1 The effects of inhibiting endogenous nitric oxide (NO) synthesis with N G ‐monomethyl‐L‐arginine (L‐NMMA) on the systemic and splanchnic circulation have been investigated in rats with experimental chronic portal hypertension, anaesthetized with ketamine. 2 Portal hypertension was induced by partial portal vein ligation, 2 weeks prior to study. This procedure induced a reduction in systemic arterial blood pressure (MAP), an increase in cardiac output as measured by radiolabelled microspheres, a reduction in peripheral and splanchnic vascular resistance and an increased portal venous inflow (PVI) and portal pressure, as compared to control non‐ligated rats. 3 L ‐NMAA (6.25 and 50 mg kg −1 , i.v.) dosedependently increased MAP, reduced cardiac output and PVI, and increased peripheral and splanchnic vascular resistance.
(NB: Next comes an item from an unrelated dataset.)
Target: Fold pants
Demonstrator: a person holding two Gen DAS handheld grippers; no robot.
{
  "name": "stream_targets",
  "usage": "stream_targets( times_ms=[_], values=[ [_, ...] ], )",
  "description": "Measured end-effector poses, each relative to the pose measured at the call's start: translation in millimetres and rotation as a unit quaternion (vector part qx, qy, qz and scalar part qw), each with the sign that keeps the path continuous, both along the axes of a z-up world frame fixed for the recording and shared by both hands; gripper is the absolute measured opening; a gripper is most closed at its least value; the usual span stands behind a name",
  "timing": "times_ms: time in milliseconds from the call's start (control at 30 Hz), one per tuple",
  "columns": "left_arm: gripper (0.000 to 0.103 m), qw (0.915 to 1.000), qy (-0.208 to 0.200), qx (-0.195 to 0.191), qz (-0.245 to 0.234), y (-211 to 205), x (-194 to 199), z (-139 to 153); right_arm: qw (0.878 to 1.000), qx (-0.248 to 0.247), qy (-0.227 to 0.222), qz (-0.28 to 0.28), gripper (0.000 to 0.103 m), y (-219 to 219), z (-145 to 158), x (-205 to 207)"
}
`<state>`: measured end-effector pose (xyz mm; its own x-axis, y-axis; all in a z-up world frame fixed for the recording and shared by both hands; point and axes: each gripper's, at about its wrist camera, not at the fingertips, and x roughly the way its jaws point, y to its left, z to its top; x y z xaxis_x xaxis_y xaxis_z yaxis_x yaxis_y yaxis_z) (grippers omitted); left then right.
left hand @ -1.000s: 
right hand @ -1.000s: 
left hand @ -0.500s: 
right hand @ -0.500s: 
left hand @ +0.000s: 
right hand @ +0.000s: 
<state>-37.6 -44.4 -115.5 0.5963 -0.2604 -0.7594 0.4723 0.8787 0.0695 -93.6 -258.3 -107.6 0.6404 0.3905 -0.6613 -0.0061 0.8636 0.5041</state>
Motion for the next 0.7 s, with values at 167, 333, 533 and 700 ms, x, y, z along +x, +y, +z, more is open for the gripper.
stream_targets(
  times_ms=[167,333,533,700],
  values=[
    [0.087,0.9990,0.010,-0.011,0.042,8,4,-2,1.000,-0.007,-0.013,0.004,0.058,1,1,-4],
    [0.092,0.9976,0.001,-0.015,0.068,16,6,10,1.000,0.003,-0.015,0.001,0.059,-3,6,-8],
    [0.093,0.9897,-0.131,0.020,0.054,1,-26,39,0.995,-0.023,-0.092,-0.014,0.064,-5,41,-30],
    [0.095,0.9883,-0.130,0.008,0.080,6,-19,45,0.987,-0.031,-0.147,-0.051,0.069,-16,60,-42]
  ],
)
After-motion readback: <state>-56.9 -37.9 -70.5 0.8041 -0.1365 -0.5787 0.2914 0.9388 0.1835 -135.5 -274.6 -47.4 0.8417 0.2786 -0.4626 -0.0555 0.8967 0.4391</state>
With L ‐NMMA (50 mg kg −1 ), PVI and the vascular resistances returned to values comparable to those determined in control non‐ligated anaesthetized rats under resting conditions. 4 Porto‐collateral resistance was also increased by these doses of L ‐NMMA, whereas portal pressure was unchanged. The increase in renal blood flow and decrease in renal vascular resistance also seen in portal‐hypertensive rats was reversed by L ‐NMMA (50 mg kg −1 ). 5 These effects of L ‐NMMA (50 mg kg −1 ) were inhibited by prior administration of L ‐arginine (300 mg kg −1 , i.v.). 6 These findings indicate that the chronic hyperdynamic circulatory characteristics following portal vein stenosis can be attenuated by L ‐NMMA. Thus, the excessive formation of endogenous NO may be implicated in the pathogenesis of the haemodynamic disturbances and splanchnic vasodilatation associated with chronic portal hypertension.